Scientific classification
- Kingdom: Animalia
- Phylum: Chordata
- Class: Aves
- Order: Piciformes
- Family: Bucconidae
- Genus: Notharchus
- Species: N. ordii
- Binomial name: Notharchus ordii (Cassin, 1851)

= Brown-banded puffbird =

- Genus: Notharchus
- Species: ordii
- Authority: (Cassin, 1851)
- Conservation status: LC

Species of bird

The brown-banded puffbird (Notharchus ordii) is a species of bird in the family Bucconidae, the puffbirds, nunlets, and nunbirds. It is found in Bolivia, Brazil, Colombia, Peru, and Venezuela.

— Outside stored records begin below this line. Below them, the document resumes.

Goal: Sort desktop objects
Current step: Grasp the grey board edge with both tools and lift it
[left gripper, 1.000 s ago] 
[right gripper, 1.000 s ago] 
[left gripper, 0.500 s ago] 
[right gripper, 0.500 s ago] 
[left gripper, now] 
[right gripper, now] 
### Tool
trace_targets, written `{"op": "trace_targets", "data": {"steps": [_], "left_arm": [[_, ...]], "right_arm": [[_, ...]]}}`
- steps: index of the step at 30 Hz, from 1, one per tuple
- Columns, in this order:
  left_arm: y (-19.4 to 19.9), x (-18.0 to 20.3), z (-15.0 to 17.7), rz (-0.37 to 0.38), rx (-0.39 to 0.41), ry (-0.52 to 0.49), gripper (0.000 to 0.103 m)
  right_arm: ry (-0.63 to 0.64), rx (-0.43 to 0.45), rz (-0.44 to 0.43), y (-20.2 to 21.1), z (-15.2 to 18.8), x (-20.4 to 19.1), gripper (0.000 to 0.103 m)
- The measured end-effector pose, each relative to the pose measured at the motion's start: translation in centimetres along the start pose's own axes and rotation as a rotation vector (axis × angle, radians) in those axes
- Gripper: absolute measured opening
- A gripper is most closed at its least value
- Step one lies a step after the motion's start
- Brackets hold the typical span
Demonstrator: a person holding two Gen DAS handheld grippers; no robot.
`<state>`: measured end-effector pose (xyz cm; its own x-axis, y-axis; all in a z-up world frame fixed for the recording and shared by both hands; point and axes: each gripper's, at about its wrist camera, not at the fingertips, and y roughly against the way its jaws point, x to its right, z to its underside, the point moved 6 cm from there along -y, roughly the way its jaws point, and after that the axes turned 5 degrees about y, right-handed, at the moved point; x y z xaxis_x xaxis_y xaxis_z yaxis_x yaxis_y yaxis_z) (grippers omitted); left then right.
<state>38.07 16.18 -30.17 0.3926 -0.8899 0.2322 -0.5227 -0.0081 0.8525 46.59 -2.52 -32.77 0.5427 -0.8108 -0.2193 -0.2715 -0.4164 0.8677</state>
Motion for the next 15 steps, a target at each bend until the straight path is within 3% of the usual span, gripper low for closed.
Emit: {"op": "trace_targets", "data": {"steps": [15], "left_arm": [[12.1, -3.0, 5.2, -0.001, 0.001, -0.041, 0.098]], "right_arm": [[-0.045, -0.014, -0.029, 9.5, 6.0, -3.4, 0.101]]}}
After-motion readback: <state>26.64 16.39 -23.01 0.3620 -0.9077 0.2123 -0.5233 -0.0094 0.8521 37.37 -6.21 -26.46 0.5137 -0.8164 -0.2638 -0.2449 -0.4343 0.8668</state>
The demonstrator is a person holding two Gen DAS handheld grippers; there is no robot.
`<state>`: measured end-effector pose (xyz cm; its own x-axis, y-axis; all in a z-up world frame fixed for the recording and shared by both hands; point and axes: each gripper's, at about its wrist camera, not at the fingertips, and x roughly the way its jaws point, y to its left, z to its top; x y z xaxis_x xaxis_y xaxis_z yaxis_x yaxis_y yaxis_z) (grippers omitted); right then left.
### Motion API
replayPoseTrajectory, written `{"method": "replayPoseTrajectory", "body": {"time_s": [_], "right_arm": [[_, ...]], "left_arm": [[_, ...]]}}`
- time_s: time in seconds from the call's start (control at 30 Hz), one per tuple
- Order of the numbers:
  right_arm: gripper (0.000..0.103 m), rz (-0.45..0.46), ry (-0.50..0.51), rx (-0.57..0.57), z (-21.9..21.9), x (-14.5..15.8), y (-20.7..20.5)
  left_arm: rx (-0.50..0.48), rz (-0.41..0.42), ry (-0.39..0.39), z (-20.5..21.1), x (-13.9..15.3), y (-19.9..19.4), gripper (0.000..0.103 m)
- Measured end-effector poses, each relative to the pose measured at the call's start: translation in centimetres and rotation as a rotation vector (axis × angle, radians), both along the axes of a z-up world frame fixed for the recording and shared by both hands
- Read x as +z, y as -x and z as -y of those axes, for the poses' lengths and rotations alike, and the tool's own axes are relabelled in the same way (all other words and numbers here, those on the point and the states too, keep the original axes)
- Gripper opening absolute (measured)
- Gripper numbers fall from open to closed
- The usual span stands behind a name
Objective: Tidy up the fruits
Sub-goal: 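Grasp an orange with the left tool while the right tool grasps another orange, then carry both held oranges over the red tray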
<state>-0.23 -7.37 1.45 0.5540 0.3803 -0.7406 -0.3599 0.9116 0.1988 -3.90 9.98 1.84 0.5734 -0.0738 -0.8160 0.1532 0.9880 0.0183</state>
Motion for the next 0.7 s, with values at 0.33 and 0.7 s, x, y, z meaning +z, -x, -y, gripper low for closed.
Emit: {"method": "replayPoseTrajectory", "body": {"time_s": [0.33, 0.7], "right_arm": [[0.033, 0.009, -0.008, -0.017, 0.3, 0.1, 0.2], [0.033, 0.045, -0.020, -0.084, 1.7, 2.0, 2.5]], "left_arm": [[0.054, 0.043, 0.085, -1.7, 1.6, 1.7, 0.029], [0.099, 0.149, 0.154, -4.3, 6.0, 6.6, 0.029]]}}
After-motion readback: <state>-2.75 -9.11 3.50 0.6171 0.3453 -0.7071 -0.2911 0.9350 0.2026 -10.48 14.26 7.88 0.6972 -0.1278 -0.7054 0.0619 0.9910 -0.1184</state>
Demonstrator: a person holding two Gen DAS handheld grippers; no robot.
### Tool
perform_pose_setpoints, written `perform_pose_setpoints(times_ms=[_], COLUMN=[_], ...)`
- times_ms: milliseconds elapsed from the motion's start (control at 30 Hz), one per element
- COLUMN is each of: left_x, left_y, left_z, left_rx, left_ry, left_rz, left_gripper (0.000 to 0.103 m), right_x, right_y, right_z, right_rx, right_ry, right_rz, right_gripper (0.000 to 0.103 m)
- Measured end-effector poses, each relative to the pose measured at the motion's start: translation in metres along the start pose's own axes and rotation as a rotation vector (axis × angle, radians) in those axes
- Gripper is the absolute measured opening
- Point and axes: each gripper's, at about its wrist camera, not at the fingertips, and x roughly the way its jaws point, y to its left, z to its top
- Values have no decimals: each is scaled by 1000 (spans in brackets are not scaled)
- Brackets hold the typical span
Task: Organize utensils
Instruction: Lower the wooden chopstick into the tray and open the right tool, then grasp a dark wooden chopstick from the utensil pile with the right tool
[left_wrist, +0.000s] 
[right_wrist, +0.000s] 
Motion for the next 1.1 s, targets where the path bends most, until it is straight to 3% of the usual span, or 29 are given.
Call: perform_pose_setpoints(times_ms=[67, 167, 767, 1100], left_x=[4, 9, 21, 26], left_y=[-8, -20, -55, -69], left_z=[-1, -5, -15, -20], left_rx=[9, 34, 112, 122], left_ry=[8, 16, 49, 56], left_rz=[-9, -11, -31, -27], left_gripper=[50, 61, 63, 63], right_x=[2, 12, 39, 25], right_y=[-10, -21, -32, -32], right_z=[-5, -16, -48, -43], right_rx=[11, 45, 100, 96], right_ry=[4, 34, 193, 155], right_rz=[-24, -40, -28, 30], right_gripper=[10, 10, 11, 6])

==Taxonomy and systematics==

The brown-banded puffbird is monotypic. It is closely related to the black-breasted puffbird (N. pectoralis) and some authors have proposed that they form a superspecies.

==Description==

The brown-banded puffbird is about 20 cm long and weighs about 51.5 g. It crown, nape, upperparts, and a thin line from the gape to the eye are a slightly glossy black. The lower part of its forehead; its face, chin, throat and upper breast; and a thin white line at the base of the nape are white. A black band separates the white upper breast from the olive-brown lower breast. The central belly is white with brown spots and the flanks white with black spots. The upper side of the tail is black with white tips to the feathers and the underside has a white band at the middle. A white band on the underwing shows in flight. The large bill and the feet are black and the eye dark brown.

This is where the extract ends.